This is a fun analysis from Nicholas Wells at CNBC’s The Big Crunch. It’s a breakdown of all 30 teams’ payrolls based on equality of distribution across the roster. Who’s top-heavy, who’s not, all measured using Gini coefficient, which is a statistical measure of income inequality. Usually it’s meant to measure income inequality in countries, but it works for a roster well enough.

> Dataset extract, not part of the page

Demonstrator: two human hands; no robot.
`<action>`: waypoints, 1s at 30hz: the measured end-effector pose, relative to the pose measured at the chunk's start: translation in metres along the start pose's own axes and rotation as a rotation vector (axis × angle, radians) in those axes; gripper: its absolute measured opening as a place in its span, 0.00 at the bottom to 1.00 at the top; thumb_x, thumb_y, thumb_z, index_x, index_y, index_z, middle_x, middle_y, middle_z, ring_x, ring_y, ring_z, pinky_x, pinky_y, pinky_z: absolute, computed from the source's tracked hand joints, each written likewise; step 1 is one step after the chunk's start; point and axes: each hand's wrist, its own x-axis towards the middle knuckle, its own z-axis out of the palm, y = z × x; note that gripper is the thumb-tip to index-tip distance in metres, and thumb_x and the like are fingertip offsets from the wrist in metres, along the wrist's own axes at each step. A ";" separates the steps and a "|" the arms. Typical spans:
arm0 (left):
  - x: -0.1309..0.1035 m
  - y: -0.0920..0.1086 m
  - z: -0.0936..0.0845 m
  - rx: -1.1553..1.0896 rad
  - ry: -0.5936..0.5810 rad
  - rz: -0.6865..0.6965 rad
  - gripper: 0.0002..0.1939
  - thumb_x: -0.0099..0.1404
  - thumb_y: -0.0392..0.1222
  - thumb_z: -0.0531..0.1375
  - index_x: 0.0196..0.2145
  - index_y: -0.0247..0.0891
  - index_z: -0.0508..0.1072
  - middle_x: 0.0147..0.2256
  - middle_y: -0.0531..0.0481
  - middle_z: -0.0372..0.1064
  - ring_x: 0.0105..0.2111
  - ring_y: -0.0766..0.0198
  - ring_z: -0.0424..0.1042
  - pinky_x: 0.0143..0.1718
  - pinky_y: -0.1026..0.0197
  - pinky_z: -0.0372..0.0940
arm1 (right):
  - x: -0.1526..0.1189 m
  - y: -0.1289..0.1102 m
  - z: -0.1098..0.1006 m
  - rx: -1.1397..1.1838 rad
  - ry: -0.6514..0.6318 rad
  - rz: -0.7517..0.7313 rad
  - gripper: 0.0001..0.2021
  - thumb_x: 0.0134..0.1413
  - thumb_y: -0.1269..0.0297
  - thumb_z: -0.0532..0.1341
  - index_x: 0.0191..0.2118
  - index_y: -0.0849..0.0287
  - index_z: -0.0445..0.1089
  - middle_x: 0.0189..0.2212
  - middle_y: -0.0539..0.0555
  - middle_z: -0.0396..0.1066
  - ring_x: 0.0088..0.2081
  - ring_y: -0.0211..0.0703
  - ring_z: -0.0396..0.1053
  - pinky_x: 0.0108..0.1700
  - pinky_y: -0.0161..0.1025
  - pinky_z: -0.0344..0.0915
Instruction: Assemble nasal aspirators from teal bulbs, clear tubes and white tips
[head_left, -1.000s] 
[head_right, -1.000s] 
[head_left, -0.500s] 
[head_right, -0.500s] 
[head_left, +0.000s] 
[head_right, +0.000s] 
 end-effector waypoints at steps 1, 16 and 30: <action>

If I were to have guessed out of the blue before reading the article I would’ve thought that some bad team like the Marlins had the most equal pay (i.e. no one makes anything). But one outlier like Giancarlo Stanton, of course, throws that off. Same with the Phillies and Ryan Howard. The Astros would’ve been another strong guess, I figured, based on all of their rookies and the fact that they were a bad team last year. But nope. It’s actually a good team, with veterans, that has been good for a couple of years that has the flattest payroll:
A Big Crunch analysis shows the Royals’ payroll is the most equally distributed among its players, based on the average yearly pay for their current contracts.
So the team most people think is named after monarchy (it’s actually named after a livestock show, but never mind that for a moment) is the most commie team out there. Good to know!
The Big Crunch makes an argument that, perhaps, flat salaries on a sports team lead to better sports teams due to various psychological factors. I’m not sure I buy that, but the argument is there for your edification.